• **TASK OBJECTIVE**
The entries follow. Copy every line in which "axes" appears.

[Entries taken from a collection]
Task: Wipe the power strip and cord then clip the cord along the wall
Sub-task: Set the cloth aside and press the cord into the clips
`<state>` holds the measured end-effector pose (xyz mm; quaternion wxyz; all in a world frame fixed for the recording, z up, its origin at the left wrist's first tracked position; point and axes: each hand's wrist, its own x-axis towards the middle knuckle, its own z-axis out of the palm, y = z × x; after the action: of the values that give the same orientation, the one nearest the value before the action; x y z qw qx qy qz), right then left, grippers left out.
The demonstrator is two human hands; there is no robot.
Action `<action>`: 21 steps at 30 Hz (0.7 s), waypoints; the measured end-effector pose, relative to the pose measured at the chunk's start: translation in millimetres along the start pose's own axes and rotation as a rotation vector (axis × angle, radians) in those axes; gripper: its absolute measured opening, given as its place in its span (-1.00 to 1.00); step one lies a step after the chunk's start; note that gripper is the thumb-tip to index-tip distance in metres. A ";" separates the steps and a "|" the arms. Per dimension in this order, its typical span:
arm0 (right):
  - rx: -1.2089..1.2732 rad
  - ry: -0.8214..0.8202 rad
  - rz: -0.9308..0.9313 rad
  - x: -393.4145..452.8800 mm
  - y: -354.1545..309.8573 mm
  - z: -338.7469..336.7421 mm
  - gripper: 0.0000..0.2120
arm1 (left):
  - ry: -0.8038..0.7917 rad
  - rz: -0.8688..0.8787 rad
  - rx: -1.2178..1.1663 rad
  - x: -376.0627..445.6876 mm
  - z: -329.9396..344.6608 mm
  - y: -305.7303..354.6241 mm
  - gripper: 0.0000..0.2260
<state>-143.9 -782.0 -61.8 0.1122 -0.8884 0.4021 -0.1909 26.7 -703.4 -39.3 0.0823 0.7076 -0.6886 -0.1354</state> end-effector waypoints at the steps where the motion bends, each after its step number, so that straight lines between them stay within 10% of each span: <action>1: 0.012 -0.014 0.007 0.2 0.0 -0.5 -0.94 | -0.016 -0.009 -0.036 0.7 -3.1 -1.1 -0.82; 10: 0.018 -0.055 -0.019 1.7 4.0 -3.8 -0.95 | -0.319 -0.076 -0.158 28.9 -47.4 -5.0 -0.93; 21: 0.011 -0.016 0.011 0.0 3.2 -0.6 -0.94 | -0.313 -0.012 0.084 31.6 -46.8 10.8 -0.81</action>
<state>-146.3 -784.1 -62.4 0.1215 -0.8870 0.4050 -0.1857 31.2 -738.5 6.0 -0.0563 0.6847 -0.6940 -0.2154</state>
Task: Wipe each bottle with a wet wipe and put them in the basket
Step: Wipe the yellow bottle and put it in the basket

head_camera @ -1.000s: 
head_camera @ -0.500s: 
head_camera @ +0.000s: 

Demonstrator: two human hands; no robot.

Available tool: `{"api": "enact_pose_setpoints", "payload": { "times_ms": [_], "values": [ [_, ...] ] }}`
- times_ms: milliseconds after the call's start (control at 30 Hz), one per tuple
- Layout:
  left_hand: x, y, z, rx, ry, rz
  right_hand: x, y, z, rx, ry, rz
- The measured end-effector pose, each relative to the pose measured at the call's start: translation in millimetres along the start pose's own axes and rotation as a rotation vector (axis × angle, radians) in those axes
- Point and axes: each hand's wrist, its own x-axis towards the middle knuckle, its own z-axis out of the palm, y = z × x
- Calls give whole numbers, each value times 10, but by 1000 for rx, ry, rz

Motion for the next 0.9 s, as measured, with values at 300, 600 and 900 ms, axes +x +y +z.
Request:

• **ANSWER SPACE**
`<state>` holds the measured end-effector pose (xyz mm; quaternion wxyz; all in a world frame fixed for the recording, z up, its origin at the left wrist's first tracked position; point and axes: each hand's wrist, its own x-axis towards the middle knuckle, its own z-axis out of the palm, y = z × x; after the action: of the values that give the same orientation, the one nearest the value before the action; x y z qw qx qy qz), right then left, grippers left out.
Action `<action>`: 21 steps at 30 Hz (0.7 s), waypoints; the measured end-effector pose, relative to the pose measured at the chunk's start: translation in millimetres along the start pose's own axes and rotation as a rotation vector (axis × angle, radians) in those axes; gripper: its absolute measured opening, given as its place in its span (-1.00 to 1.00); step one lies a step after the chunk's start; note that gripper is the thumb-tip to index-tip distance in metres. A ";" separates the steps and a "|" the arms. Per dimension in this order, its typical span:
- The measured end-effector pose, each relative to the pose measured at the call's start: translation in millimetres along the start pose's own axes and rotation as a rotation vector (axis × angle, radians) in those axes
- Point and axes: each hand's wrist, its own x-axis towards the middle knuckle, its own z-axis out of the palm, y = z × x
Motion for the next 0.9 s, as measured, with values at 300, 600 and 900 ms, axes +x +y +z.

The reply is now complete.